Directions:
Once the images are set aside, output the listing exactly as it stands.
========================================================================
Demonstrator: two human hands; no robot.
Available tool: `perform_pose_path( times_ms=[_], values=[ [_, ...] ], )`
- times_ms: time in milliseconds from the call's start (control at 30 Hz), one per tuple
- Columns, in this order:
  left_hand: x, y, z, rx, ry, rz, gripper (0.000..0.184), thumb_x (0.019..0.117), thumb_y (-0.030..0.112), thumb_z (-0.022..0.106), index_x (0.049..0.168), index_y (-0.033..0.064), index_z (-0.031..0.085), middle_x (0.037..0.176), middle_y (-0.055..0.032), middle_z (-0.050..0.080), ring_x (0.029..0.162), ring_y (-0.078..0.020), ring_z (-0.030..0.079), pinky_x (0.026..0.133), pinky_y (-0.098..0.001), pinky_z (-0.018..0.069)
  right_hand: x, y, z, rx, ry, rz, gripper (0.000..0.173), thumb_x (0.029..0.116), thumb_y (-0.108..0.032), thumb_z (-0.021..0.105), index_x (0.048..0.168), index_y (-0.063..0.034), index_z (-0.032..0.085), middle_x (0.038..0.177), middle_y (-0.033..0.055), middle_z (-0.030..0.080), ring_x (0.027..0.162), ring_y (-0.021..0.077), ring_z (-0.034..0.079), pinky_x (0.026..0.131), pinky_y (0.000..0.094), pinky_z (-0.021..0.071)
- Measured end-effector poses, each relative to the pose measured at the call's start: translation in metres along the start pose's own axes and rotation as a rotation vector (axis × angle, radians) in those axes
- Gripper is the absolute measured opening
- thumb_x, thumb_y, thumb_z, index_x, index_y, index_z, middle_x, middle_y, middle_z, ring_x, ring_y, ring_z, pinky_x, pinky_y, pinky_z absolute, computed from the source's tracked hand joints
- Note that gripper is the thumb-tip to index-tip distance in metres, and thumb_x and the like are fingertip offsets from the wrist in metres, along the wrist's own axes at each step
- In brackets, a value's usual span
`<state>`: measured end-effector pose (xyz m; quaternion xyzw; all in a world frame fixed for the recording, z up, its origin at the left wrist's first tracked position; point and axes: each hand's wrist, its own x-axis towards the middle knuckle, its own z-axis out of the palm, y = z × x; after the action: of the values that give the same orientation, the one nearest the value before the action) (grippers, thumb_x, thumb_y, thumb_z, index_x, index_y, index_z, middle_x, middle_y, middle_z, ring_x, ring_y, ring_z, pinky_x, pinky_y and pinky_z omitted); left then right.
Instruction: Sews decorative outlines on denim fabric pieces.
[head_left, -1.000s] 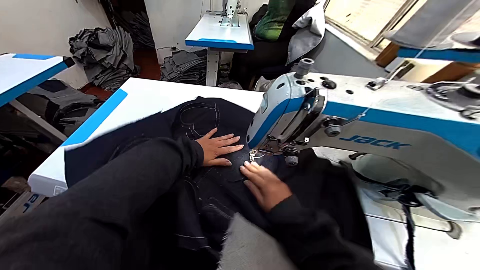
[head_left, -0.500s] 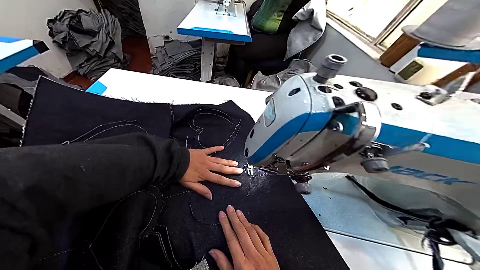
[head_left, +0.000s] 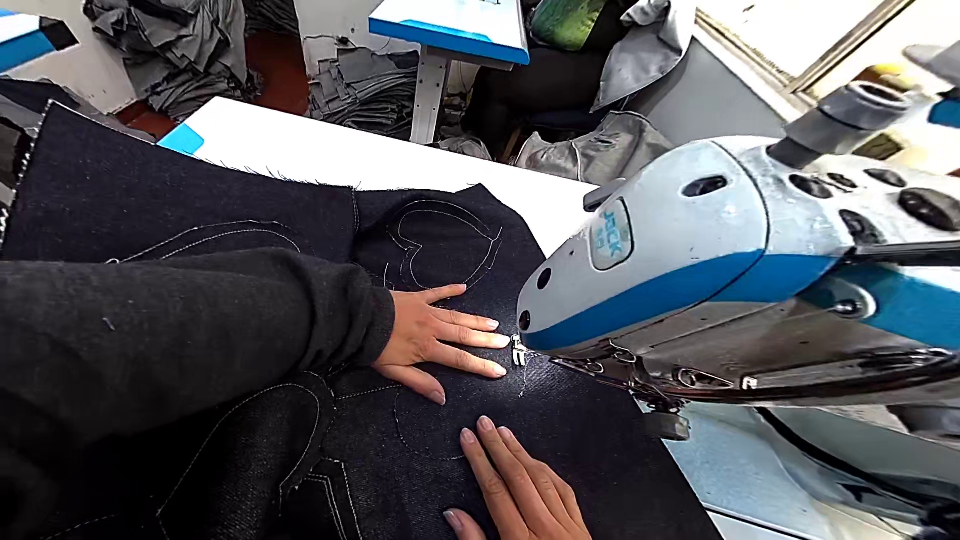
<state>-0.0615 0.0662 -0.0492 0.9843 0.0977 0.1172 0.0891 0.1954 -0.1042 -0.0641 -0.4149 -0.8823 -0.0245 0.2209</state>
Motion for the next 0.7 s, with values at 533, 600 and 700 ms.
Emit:
perform_pose_path(
  times_ms=[533, 600, 700],
  values=[
    [0.000, 0.008, -0.001, -0.003, -0.014, -0.048, 0.066, 0.0986, 0.063, 0.039, 0.152, 0.0259, 0.051, 0.160, -0.0034, 0.045, 0.155, -0.0265, 0.029, 0.124, -0.0659, 0.0085, -0.002, 0.000, -0.003, -0.008, -0.006, -0.010, 0.061, 0.1015, -0.054, 0.048, 0.136, -0.0074, 0.066, 0.141, 0.0110, 0.065, 0.128, 0.0245, 0.060, 0.105, 0.0340, 0.0421],
    [-0.001, 0.009, 0.001, 0.012, -0.009, -0.062, 0.068, 0.0991, 0.064, 0.037, 0.154, 0.0258, 0.049, 0.161, -0.0047, 0.044, 0.155, -0.0278, 0.028, 0.124, -0.0664, 0.0087, -0.002, 0.002, -0.002, -0.008, 0.002, -0.016, 0.061, 0.1018, -0.054, 0.048, 0.137, -0.0068, 0.066, 0.141, 0.0115, 0.065, 0.129, 0.0251, 0.060, 0.107, 0.0342, 0.0424],
    [0.000, 0.011, 0.002, 0.040, 0.007, -0.097, 0.070, 0.0990, 0.065, 0.035, 0.155, 0.0250, 0.048, 0.161, -0.0068, 0.044, 0.155, -0.0297, 0.029, 0.123, -0.0674, 0.0105, 0.001, 0.010, -0.002, -0.002, 0.015, -0.024, 0.059, 0.1028, -0.051, 0.047, 0.137, -0.0070, 0.066, 0.140, 0.0118, 0.065, 0.128, 0.0257, 0.061, 0.108, 0.0344, 0.0431]
  ],
)
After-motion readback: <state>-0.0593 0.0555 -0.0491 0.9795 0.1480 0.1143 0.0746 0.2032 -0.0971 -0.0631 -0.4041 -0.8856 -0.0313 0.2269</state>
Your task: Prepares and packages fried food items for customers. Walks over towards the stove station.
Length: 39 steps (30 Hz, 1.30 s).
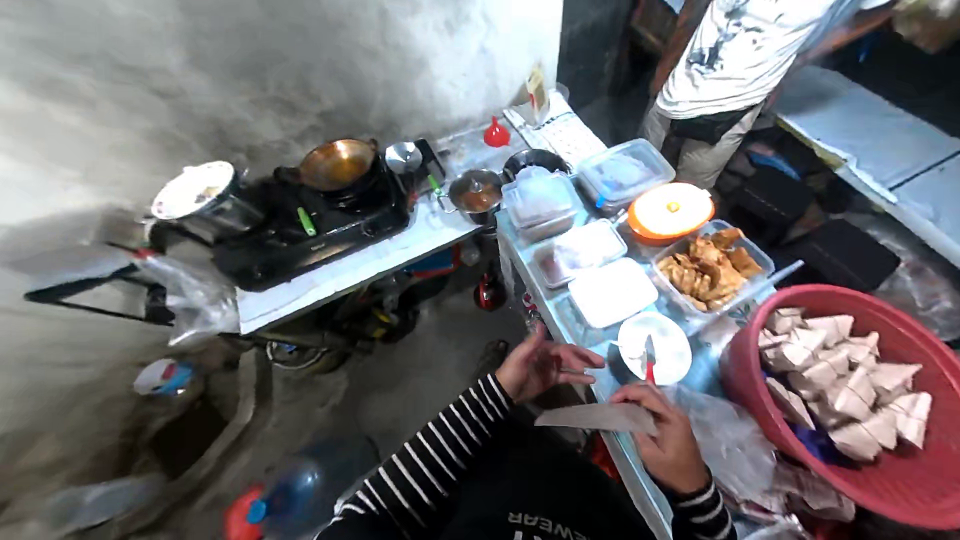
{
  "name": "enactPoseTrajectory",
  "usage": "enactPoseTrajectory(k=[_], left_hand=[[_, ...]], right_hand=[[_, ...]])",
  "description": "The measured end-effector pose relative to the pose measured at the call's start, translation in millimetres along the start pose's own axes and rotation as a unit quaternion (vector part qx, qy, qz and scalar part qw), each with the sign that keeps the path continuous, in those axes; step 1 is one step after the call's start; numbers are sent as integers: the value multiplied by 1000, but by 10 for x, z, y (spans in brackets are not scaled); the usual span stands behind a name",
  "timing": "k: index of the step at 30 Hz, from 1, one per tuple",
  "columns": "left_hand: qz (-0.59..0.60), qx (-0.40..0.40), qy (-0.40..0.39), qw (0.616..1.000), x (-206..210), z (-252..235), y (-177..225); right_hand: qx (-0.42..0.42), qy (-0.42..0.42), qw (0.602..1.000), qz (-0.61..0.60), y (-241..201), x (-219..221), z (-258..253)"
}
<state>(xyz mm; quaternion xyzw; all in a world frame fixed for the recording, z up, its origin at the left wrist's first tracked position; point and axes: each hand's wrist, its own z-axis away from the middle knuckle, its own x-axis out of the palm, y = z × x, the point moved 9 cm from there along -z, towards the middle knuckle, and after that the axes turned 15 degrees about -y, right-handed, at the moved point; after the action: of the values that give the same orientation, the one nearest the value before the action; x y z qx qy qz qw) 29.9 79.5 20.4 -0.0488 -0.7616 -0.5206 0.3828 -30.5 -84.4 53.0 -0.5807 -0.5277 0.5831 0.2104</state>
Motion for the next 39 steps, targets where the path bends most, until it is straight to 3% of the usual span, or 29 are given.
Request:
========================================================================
Answer to the exercise:
Demonstrator: two human hands; no robot.
Available tool: `perform_pose_path( times_ms=[_], values=[ [_, ...] ], )`
- times_ms: time in milliseconds from the call's start (control at 30 Hz), one per tuple
- Columns, in this order:
  left_hand: x, y, z, rx, ry, rz, gripper (0.000..0.184), thumb_x (0.019..0.117), thumb_y (-0.030..0.112), thumb_z (-0.022..0.106), index_x (0.049..0.168), index_y (-0.033..0.064), index_z (-0.031..0.085), middle_x (0.037..0.176), middle_y (-0.055..0.032), middle_z (-0.050..0.080), ring_x (0.029..0.162), ring_y (-0.078..0.020), ring_z (-0.030..0.079), pinky_x (0.026..0.133), pinky_y (-0.098..0.001), pinky_z (-0.018..0.069)
  right_hand: x, y, z, rx, ry, rz, gripper (0.000..0.173), thumb_x (0.029..0.116), thumb_y (-0.108..0.032), thumb_z (-0.021..0.105), index_x (0.048..0.168), index_y (-0.063..0.034), index_z (-0.032..0.085), middle_x (0.038..0.177), middle_y (-0.033..0.055), middle_z (-0.030..0.080), ring_x (0.027..0.162), ring_y (-0.021..0.077), ring_z (-0.034..0.079), pinky_x (0.026..0.131), pinky_y (0.000..0.094), pinky_z (-0.021..0.071)
- Measured end-effector poses, each relative to the pose measured at the call's start: translation in metres along the start pose's own axes and rotation as a rotation vector (axis × angle, radians) in those axes
- Gripper is the absolute measured opening
- thumb_x, thumb_y, thumb_z, index_x, index_y, index_z, middle_x, middle_y, middle_z, ring_x, ring_y, ring_z, pinky_x, pinky_y, pinky_z absolute, computed from the source's tracked hand joints
- Note that gripper is the thumb-tip to index-tip distance in metres, and thumb_x and the like are fingertip offsets from the wrist in metres, along the wrist's own axes at each step
- In brackets, a value's usual span
`<state>`: measured end-effector pose (xyz m; quaternion xyzw; all in a world frame fixed for the recording, z up, its origin at the left wrist's first tracked position; point and axes: each hand's wrist, its own x-axis towards the middle knuckle, its own z-axis out of the palm, y = z × x; after the action: of the values that give the same orientation, the one nearest the value before the action) (grippers, thumb_x, thumb_y, thumb_z, index_x, index_y, index_z, middle_x, middle_y, middle_z, ring_x, ring_y, ring_z, pinky_x, pinky_y and pinky_z omitted); left then right.
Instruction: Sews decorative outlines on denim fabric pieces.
[head_left, -1.000s] 
[head_left, -0.500s] 
[head_left, +0.000s] 
<state>-0.0615 0.0662 -0.0492 0.9843 0.0977 0.1172 0.0891 0.1954 -0.1042 -0.0641 -0.4149 -0.8823 -0.0245 0.2209</state>
Motion for the next 0.7 s, with values at 533, 600 and 700 ms.
Emit:
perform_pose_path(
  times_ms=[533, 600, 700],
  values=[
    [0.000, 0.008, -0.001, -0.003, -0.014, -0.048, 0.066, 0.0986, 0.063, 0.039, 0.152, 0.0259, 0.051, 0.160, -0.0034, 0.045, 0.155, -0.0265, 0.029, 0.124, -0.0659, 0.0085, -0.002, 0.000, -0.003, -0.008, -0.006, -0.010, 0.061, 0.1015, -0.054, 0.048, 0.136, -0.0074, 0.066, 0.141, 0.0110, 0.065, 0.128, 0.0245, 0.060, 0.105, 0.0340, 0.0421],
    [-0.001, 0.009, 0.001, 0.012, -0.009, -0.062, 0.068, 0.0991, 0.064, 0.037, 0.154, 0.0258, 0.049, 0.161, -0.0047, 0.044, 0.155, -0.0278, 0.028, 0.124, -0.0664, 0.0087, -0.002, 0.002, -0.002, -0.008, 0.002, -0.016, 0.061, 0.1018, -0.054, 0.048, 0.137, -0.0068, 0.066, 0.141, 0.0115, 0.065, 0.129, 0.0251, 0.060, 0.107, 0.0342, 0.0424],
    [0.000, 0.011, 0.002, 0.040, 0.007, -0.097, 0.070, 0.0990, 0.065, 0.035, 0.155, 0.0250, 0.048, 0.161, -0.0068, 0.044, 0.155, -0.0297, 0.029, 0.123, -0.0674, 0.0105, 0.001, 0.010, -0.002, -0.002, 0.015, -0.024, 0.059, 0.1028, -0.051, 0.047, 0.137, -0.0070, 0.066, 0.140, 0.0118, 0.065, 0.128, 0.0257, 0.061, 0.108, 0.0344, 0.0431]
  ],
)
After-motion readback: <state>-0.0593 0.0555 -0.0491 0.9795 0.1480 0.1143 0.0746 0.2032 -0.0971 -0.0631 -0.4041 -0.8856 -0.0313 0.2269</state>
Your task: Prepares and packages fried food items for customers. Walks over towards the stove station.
Length: 39 steps (30 Hz, 1.30 s).
{
  "name": "enactPoseTrajectory",
  "usage": "enactPoseTrajectory(k=[_], left_hand=[[_, ...]], right_hand=[[_, ...]])",
  "description": "The measured end-effector pose relative to the pose measured at the call's start, translation in millimetres along the start pose's own axes and rotation as a unit quaternion (vector part qx, qy, qz and scalar part qw), each with the sign that keeps the path continuous, in those axes; step 1 is one step after the call's start; numbers are sent as integers: the value multiplied by 1000, but by 10 for x, z, y (spans in brackets are not scaled); the usual span stands behind a name",
  "timing": "k: index of the step at 30 Hz, from 1, one per tuple",
  "columns": "left_hand: qz (-0.59..0.60), qx (-0.40..0.40), qy (-0.40..0.39), qw (0.616..1.000), x (-206..210), z (-252..235), y (-177..225); right_hand: qx (-0.42..0.42), qy (-0.42..0.42), qw (0.602..1.000), qz (-0.61..0.60), y (-241..201), x (-219..221), z (-258..253)"
}
<state>(xyz mm; quaternion xyzw; all in a world frame fixed for the recording, z up, its origin at the left wrist's first tracked position; point and axes: each hand's wrist, its own z-axis away from the middle knuckle, its own x-axis out of the palm, y = z × x, the point moved 9 cm from there along -z, towards the middle knuckle, and after that the axes turned 15 degrees about -y, right-handed, at the moved point; after the action: of the values that give the same orientation, the one nearest the value before the action; x y z qx qy qz qw) 29.9 79.5 20.4 -0.0488 -0.7616 -0.5206 0.3828 -30.5 -84.4 53.0 -0.5807 -0.5277 0.5831 0.2104</state>
Motion for the next 39 steps, targets where the path bends most, until it is straight to 3% of the usual span, or 29 are given.
Request:

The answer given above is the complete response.